Ketamine augmentation of electroconvulsive therapy to improve neuropsychological and clinical outcomes in depression (Ketamine-ECT): a multicentre, double-blind, randomised, parallel-group, superiority trial
The Lancet Psychiatry
27 March 2017
The use of electroconvulsive therapy (ECT) is limited by concerns about its cognitive adverse effects. Preliminary evidence suggests that administering the glutamate antagonist ketamine with ECT might alleviate cognitive adverse effects and accelerate symptomatic improvement; we tested this in a randomised trial of low-dose ketamine.

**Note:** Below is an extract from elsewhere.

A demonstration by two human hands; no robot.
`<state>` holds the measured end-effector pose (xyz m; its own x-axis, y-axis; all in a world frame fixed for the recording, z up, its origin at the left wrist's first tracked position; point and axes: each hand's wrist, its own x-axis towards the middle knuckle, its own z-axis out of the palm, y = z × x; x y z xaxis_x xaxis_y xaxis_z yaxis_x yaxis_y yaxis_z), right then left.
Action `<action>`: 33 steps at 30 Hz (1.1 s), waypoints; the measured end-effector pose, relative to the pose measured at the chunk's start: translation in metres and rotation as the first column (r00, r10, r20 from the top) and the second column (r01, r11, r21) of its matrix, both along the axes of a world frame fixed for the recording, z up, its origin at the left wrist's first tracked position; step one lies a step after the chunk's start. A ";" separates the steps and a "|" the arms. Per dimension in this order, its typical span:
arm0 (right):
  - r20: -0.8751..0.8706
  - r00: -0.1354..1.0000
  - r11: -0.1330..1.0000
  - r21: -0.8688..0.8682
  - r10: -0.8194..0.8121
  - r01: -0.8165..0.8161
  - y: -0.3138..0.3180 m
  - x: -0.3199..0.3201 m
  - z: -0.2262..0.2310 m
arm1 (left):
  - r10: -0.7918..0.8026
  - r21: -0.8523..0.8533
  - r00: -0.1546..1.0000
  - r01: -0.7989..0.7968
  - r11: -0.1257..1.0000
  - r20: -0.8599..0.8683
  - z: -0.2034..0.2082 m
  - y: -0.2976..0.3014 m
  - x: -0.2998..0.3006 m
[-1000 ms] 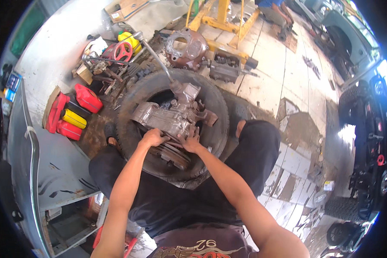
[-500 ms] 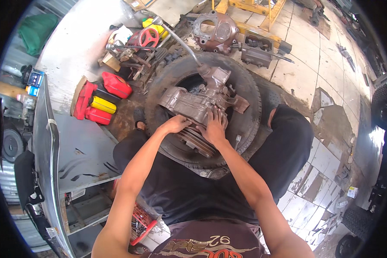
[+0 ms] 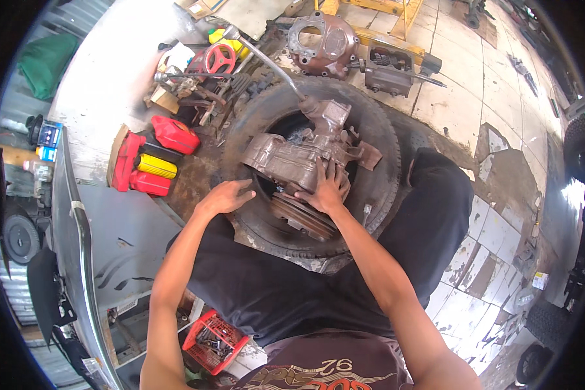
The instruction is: The person scrubs a metallic engine part with a wire brush while rinsing it with a water hose. The part is placed on a tire on the floor, and the person rotates it to clean different surfaces.
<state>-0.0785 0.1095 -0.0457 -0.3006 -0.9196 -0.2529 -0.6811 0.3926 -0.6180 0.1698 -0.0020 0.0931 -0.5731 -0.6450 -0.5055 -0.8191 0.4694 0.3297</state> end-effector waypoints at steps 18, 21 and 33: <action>-0.068 0.990 0.979 0.154 -0.123 0.132 -0.019 0.023 0.030 | -0.068 -0.042 0.998 0.067 0.997 -0.013 -0.012 0.014 -0.029; -0.027 1.000 0.991 0.135 -0.010 0.014 -0.008 0.008 0.022 | -0.050 -0.038 0.998 0.048 0.998 -0.036 -0.013 0.014 -0.024; -0.105 0.994 0.994 0.106 0.005 0.006 -0.006 0.007 0.030 | 0.111 -0.013 0.991 -0.112 0.994 -0.074 -0.018 0.013 -0.021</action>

In this multicentre, randomised, parallel-group study in 11 ECT suites serving inpatient and outpatient care settings in seven National Health Service trusts in the North of England, we recruited severely depressed patients, who were diagnosed as having unipolar or bipolar depressive episodes defined as moderate or severe by DSM-IV criteria, aged at least 18 years, and were able and willing to provide written consent to participate in the study. Patients were randomly assigned (1:1) to ketamine (0·5 mg/kg intravenous bolus) or saline adjunctive to the anaesthetic for the duration of their ECT course. Patients and assessment and ECT treatment teams were masked to treatment allocation, although anaesthetists administering the study medication were not. We analysed the primary outcome, Hopkins Verbal Learning Test-Revised delayed verbal recall (HVLT-R-DR) after four ECT treatments, using a Gaussian repeated measures model in all patients receiving the first ECT treatment. In the same population, safety was assessed by adverse effect monitoring. This trial was registered with International Standard Randomised Controlled Trial Number, number ISRCTN14689382.